8.9 Each party will be excused from performance for any period during which, and to the extent that, it is prevented from performing any obligation or service, in whole or in part, as a result of a cause beyond its reasonable control and without its fault or negligence, including, but not limited to, acts of God, acts of war, epidemics, fire, communication line failures, power failures, earthquakes, floods, blizzard, or other natural disasters (but excluding failure caused by a party's financial condition or any internal labor problems (including strikes, lockouts, work stoppages or slowdowns, or the threat thereof)) (a “Force Majeure Event”).

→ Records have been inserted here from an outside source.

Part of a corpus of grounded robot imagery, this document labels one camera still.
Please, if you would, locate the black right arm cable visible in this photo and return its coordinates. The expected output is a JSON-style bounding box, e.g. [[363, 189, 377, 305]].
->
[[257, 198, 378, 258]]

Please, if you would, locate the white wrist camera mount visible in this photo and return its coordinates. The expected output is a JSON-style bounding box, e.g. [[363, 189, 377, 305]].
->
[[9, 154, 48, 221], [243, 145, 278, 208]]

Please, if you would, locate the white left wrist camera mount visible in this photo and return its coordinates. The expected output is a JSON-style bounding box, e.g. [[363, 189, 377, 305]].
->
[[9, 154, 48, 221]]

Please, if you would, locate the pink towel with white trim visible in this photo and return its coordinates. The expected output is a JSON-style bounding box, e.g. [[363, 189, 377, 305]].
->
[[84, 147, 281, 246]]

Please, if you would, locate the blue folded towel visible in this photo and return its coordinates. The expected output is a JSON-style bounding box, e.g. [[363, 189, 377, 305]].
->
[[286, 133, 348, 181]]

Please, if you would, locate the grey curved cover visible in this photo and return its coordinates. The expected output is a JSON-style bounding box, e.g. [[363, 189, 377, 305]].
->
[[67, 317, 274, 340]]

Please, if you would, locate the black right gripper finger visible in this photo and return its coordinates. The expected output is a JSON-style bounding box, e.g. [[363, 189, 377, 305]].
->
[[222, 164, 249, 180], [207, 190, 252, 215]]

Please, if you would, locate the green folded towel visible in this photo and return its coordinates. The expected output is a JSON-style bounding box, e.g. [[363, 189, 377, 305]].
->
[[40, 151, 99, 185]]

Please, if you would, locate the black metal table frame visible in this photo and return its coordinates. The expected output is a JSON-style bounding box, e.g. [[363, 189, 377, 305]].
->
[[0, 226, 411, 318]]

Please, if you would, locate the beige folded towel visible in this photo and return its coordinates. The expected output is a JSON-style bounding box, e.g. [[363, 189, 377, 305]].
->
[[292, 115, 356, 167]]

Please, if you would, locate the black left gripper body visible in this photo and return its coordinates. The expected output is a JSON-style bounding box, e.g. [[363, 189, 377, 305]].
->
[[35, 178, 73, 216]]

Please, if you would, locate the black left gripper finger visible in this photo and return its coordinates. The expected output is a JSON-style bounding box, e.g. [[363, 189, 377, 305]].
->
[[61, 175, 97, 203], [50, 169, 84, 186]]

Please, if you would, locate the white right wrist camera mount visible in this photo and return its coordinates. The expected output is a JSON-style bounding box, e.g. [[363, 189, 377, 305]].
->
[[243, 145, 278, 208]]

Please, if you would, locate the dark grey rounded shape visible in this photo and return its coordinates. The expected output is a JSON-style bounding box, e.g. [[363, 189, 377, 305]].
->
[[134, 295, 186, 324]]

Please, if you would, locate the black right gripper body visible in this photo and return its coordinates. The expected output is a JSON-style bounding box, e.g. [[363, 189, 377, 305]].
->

Delays in performing obligations due to a Force Majeure Event will automatically extend the deadline for performing such obligations for a period equal to the duration of such Force Majeure Event. Except as otherwise agreed upon by the parties in writing, in the event such non-performance continues for a period of thirty (30) days or more, the party not affected by the Force Majeure Event may terminate this Agreement by giving written notice thereof to the other party. Upon the occurrence of any Force Majeure Event, the affected party will give the other party written notice thereof as soon as reasonably practicable of its failure of performance, describing the cause and effect of such failure, and the anticipated duration of its inability to perform.
8.10 This Agreement will be governed by the laws of the State of California without regard to its conflict of laws provisions. For all disputes relating to this Agreement, each party submits to the exclusive jurisdiction of the courts located in San Francisco County, California and waives any jurisdictional, venue, or inconvenient forum objections to such courts.